先日開催された RubyKaigi2010 の中で日本 Ruby の会の会という企画があり、「RubyKaigi2010 レポート班1がすごい。レポート班の裏側を紹介しない?」という話が出ていました。
レポート班がすばらしかったのはるびま読者の方ならきっとご存知のとおりです。でも実はご存知ではないかもしれないところにもすてきなところが多いのが RubyKaigi2010 なのです。そこで、RubyKaigi2010 チームにはどんな役割の人がいて、どんなことをしていたのか、どんな思いでやっていたのかを少しでも紹介してみようという試みで チームメンバーに自己紹介をしてもらいました。
次回の RubyKaigi のテーマは「最後の RubyKaigi」です。「最後」を考える前に 2010 年の RubyKaigi がどんな風にできあがっていたかの裏側をのぞいてみるのもおもしろいかもしれません。

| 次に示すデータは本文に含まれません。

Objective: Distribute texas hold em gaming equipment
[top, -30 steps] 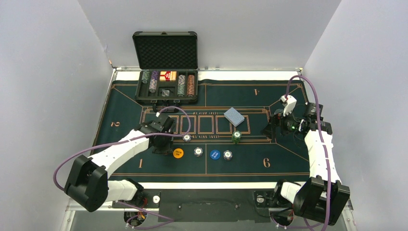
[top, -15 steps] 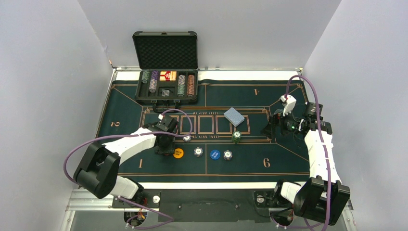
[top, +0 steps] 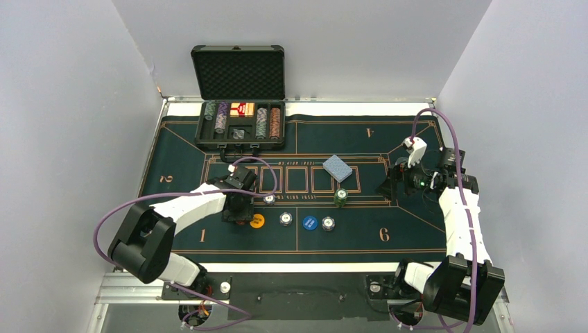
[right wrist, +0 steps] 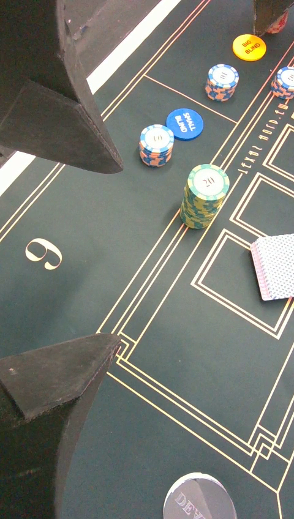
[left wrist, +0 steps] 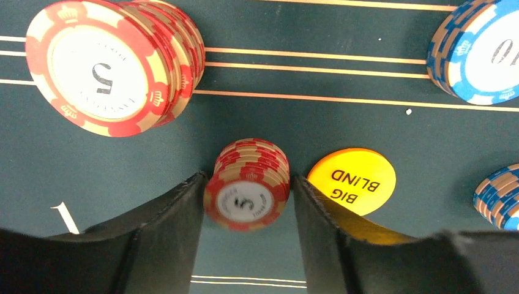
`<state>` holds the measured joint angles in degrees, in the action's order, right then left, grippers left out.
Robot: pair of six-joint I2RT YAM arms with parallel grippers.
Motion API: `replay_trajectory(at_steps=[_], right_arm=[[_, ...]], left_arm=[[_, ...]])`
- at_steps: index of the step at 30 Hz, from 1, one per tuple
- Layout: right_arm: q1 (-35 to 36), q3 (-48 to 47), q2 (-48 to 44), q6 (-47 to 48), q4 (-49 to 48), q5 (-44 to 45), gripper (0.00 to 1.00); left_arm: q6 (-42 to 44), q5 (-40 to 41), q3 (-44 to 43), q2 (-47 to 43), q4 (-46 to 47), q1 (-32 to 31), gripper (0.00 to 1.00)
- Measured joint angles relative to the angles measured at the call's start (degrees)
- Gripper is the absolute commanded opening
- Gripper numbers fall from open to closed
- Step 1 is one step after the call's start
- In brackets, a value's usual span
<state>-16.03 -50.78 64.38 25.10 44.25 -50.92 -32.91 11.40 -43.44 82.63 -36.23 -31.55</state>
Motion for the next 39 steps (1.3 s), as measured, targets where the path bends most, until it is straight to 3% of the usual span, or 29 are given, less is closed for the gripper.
replay_trajectory(at_steps=[11,22,30,39], right_arm=[[0.0,0.0,0.0,0.0,0.02,0.0,1.0],[0.0,0.0,0.0,0.0,0.07,-0.02,1.0],[0.0,0.0,0.0,0.02,0.15,-0.02,1.0],[0.0,-0.02,0.0,0.2,0.42,-0.02,1.0]], left_arm=[[0.07,0.42,-1.01,-0.92,-1.6,0.15,0.61],[2.45,-0.81,-10.82,-11.82,-7.39,1.75,0.68],[8.81,-0.81,-12.24,-4.46,-7.28,10.6,0.75],[13.16,-2.1,-14.12,4.48,-6.62,13.0,0.72]])
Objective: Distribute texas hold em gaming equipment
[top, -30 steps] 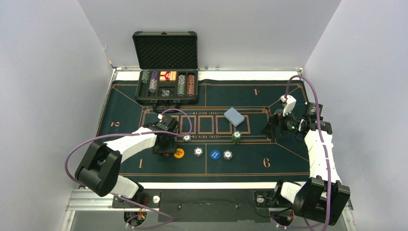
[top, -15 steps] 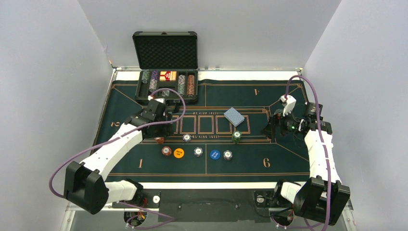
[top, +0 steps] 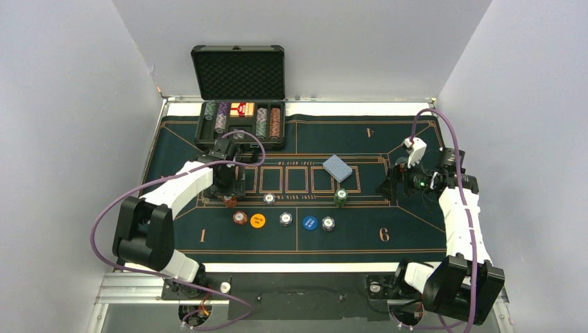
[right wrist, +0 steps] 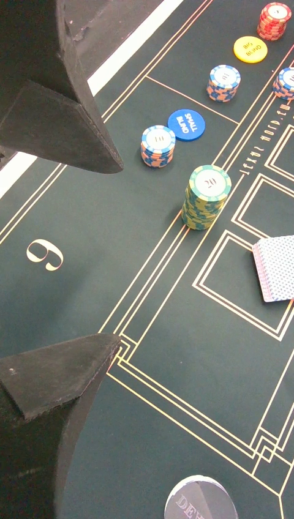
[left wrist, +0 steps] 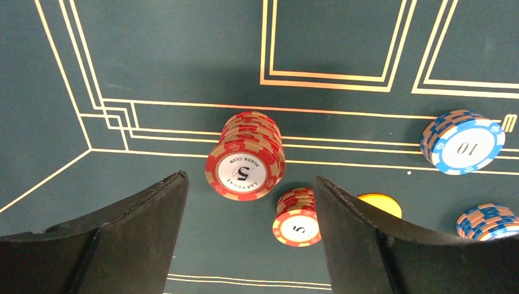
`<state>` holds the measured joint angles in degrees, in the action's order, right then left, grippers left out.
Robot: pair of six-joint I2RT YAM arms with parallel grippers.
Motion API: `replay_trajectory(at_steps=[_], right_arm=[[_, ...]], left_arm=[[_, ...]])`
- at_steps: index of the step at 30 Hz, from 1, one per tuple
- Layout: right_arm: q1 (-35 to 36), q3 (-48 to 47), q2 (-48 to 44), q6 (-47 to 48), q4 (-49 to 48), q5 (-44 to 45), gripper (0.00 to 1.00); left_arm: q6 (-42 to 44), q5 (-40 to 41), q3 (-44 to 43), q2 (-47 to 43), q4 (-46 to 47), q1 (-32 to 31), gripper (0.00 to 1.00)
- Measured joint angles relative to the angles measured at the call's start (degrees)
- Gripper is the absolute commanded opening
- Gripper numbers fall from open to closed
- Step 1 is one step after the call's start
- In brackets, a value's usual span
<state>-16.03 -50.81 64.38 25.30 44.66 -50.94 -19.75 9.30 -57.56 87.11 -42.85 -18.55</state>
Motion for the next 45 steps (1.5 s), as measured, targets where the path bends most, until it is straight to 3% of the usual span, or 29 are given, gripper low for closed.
replay_trajectory(at_steps=[8,24,28,29,30,45], right_arm=[[0.0,0.0,0.02,0.04,0.0,0.0,1.0],[0.0,0.0,0.02,0.22,0.02,0.02,1.0],[0.0,0.0,0.02,0.26,0.07,0.0,1.0],[0.0,0.0,0.02,0.31,0.07,0.0,1.0],[0.0,0.0,0.02,0.39,0.09,0.0,1.0],[0.0,-0.57,0.02,0.9,0.48,0.0,1.0]], left_arm=[[1.75,-1.75,-0.07,3.54,1.14,1.16,0.54],[2.47,-2.8,-0.07,5.81,1.95,1.42,0.41],[2.58,-3.08,-0.2,5.97,1.97,1.53,0.21],[2.56,-3.13,-0.26,6.03,1.99,1.57,0.06],[2.56,-3.15,-0.35,6.1,1.97,1.66,0.02],[2.47,-2.03,-1.05,2.38,1.46,1.84,0.0]])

記入は RubyKaigi2010 チームへ ML でお願いし、このようなお題を出しています。
RubyKaigi2010 チーム最後の本気が詰まっていて、各者各様の答えになってます。極力、原文の口調を残していますので、RubyKaigi2010 へ行かれた方はどのスタッフが書いたのかを想像しながら読んでみるのも味わい深いかもしれません。RubyKaigi2010 チームメンバーの完全なリストは公式サイトにありますので、あわせてご覧ください。
一番大きな全体設計というか、指針を決める役割と、何か問題 (トラブル) があったときにエスカレーションされる最後の人という役割があります。

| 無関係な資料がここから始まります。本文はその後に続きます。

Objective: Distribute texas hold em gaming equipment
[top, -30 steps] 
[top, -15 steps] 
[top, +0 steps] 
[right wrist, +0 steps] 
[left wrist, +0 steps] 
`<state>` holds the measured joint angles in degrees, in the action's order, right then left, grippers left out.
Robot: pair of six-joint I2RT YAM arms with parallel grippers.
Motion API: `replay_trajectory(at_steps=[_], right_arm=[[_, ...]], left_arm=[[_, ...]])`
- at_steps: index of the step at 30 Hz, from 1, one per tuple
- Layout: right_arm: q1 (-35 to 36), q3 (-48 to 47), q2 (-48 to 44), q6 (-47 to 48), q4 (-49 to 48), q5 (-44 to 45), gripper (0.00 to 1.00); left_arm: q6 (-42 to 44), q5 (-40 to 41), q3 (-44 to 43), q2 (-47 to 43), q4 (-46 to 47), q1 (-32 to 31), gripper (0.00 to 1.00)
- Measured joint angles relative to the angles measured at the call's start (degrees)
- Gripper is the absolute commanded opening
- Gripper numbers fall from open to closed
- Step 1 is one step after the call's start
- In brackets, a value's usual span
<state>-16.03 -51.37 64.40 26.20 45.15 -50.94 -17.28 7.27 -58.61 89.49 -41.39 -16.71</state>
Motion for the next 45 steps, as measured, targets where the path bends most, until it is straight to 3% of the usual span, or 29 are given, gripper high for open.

大きく 4 つあります。RubyKaigi のテーマを決めること、開催趣意書をかくこと、誰も判断つかないようなことがあれば判断すること、誰も手を出せてない (出せない) ことがあれば拾って何とかすること、です。
実はあまりありません。あいさつをしたり、エスカレーションされてきた問題 (トラブル) について判断をして、指示を出したりお詫びをしたり自分で何かしたりします。
今年起きた突発的な事態としては、話の流れで RubyGems 会議をしよう、とまつもとさんに言われたので、その場所の確保と準備をしたり、ジュンク堂への人の流れが芳しくないということだったので、その対応策としてトークセッションを企画・開催したりしました。2
とにかく最終的にはすべて自分で決められること、でしょうか。「俺が RubyKaigi だ」感にあふれた日々を満喫できます。

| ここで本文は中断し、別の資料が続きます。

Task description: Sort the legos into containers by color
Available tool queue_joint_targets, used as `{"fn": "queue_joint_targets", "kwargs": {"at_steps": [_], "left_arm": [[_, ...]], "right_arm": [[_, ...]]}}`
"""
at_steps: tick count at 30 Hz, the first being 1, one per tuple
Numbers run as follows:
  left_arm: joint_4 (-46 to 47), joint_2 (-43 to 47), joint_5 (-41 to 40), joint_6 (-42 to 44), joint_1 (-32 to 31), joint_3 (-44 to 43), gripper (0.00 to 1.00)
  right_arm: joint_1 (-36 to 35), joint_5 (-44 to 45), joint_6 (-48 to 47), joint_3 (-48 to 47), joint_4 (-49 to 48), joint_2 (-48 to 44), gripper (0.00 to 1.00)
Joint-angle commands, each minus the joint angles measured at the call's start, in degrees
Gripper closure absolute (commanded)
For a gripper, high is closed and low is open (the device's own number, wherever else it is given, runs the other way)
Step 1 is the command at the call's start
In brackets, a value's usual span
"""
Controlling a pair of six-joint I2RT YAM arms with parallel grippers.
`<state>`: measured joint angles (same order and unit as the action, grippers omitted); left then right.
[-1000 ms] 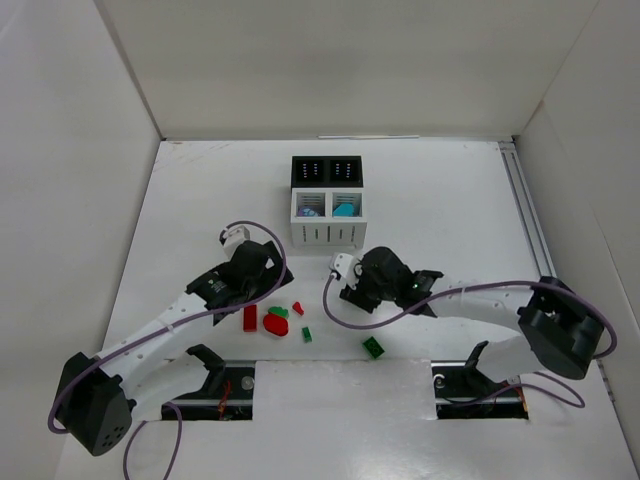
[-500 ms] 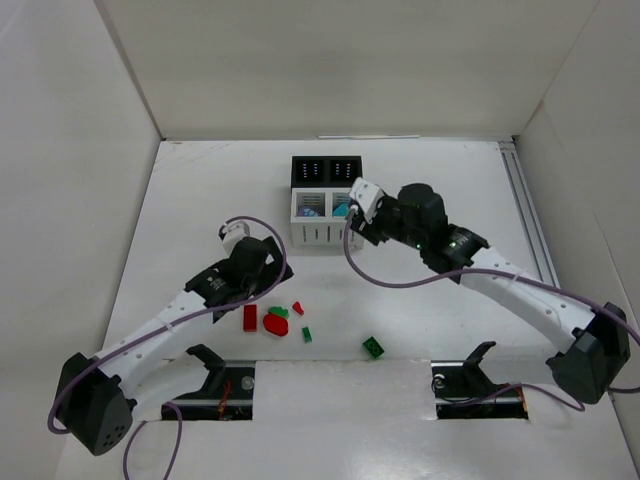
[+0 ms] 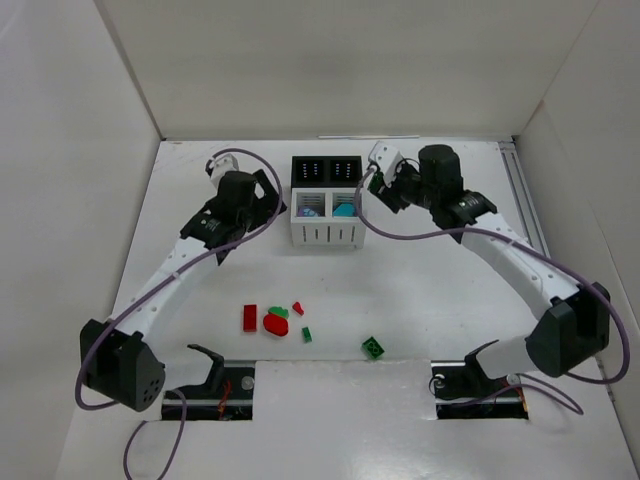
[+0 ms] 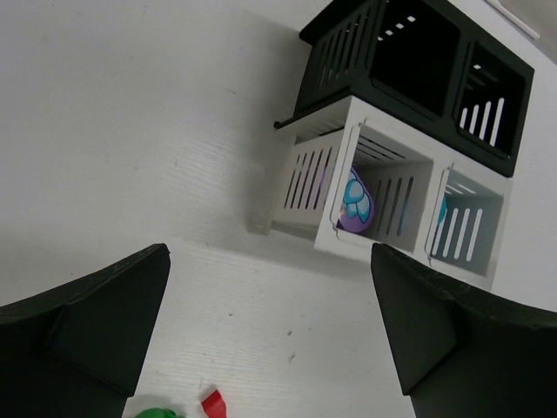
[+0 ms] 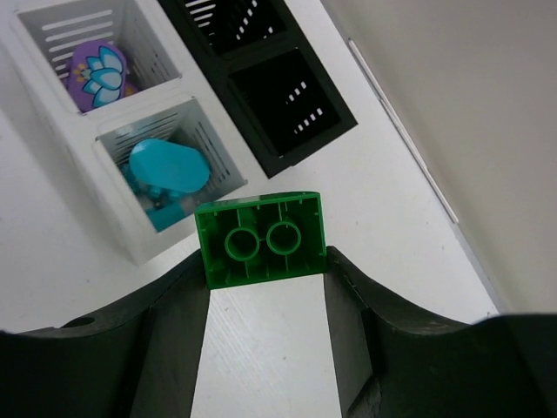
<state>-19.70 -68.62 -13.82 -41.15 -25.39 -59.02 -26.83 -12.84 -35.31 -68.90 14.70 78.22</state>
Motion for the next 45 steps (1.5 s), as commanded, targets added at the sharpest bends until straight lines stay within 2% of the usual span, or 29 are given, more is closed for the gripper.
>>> {"fn": "queue_joint_targets", "kwargs": {"at_steps": [1,6,21,23,27,28,32,38,45], "left_arm": [[1.1,-2.6,2.8,4.0,2.7,-4.3,0.00],[0.5,-5.7,4.2,5.1,4.6,-5.7,0.00],[-0.5,-6.9,5.0,4.0,6.9,-2.0,0.00],[-0.5,-6.9,5.6,3.4,6.9,-0.5,0.00],[-1.0,-6.9,7.1,2.2,6.9,2.0,0.00],[-1.9,-6.9,7.1,2.2,6.9,2.0,0.00],[-3.8,-6.9,7.7,0.9,6.4,5.5,0.00],[-7.1,-3.8,7.2,-2.2,2.0,10.1,0.00],[-10.2,1.0,6.8,-7.8,-5.0,17.4,0.08]], "right_arm": [[1.2,-4.9,-1.8,-5.6,-0.8,4.5,0.59],[2.3,-8.1,-1.8,-9.6,-3.1,9.7,0.59],[2.8,-8.0,-2.4,-24.8,-4.3,27.9,0.58],[2.8,-8.0,-2.4,-26.7,-4.3,29.8,0.55],[2.8,-8.5,-2.4,-26.7,-3.8,31.0,0.36],[2.8,-8.5,-2.4,-26.7,-3.3,31.0,0.26],[2.8,-8.0,-2.4,-26.2,-2.2,29.8,0.11],[2.8,-7.5,-2.4,-21.8,-3.0,24.8,0.08],[2.8,-5.7,-0.5,-8.4,-5.0,13.7,0.07]]}}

とにかく最終的には自分で何とかしないといけないこと、でしょうか。大きな事故が起きたり怪我人等が出ていないことは大変ありがたいことです。
RubyKaigi の会期を始められるようにするために必要な段取りをつけて、チームのみんなに作業をお願いしたり調整するのがひとつ。
もうひとつは、会期中のチーム運営。会期のはじめに当日スタッフと実行委員を含めたひとつの「RubyKaigi20xx 運営チーム」のチームビルディングをして、実際に RubyKaigi をチームで運営して、会期を終えたら一期一会のチームを解散させること。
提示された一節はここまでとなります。